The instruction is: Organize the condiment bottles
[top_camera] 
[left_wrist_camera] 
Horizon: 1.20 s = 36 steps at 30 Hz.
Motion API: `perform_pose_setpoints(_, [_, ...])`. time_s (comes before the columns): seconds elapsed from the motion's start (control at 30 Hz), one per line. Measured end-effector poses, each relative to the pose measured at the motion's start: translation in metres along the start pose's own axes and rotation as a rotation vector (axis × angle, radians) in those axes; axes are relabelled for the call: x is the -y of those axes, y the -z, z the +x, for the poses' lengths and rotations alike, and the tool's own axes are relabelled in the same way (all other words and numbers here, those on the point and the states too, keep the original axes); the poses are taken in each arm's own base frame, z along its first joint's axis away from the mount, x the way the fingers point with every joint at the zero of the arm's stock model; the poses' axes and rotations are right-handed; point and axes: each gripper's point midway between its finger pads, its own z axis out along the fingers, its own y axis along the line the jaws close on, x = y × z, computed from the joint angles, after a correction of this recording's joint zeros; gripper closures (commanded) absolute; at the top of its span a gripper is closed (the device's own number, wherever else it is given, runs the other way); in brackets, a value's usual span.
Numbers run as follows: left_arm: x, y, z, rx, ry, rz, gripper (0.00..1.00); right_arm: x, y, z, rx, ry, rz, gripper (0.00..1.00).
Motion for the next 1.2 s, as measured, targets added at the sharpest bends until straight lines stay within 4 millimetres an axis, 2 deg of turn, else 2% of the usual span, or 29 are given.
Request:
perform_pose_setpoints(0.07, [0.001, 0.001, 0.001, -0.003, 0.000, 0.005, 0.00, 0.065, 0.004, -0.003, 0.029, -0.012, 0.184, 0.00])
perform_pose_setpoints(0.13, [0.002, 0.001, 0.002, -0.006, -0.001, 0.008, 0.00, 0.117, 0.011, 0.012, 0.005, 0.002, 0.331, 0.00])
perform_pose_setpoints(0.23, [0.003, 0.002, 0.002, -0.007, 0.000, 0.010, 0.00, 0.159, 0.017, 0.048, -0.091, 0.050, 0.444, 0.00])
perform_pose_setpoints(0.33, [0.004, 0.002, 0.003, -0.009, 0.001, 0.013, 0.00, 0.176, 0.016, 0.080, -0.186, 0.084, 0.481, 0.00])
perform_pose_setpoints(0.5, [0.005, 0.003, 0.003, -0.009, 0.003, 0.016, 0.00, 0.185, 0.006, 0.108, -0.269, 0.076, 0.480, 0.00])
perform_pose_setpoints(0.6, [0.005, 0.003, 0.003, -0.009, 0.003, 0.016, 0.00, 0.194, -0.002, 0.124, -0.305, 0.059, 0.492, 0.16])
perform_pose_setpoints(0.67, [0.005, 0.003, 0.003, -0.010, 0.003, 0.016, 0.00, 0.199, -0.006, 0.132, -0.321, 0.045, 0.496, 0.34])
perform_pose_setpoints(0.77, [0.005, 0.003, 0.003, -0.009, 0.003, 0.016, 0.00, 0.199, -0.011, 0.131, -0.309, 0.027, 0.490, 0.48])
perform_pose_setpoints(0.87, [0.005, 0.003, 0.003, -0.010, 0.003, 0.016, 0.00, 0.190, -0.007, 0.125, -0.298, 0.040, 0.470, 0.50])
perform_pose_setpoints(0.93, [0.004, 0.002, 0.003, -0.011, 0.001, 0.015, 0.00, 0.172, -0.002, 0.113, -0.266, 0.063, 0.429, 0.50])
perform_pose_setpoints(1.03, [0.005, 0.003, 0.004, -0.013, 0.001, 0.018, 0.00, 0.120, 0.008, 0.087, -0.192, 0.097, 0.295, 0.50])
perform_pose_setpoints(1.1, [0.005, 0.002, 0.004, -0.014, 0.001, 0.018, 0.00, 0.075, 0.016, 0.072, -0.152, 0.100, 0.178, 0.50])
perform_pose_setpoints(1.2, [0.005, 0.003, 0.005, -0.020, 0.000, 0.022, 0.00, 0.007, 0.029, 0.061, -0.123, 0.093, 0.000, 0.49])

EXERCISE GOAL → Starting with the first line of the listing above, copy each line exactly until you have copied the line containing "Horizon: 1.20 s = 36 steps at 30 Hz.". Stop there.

YOUR SOLUTION →
The instruction is: Organize the condiment bottles
[top_camera] 
[left_wrist_camera] 
Horizon: 1.20 s = 36 steps at 30 Hz.

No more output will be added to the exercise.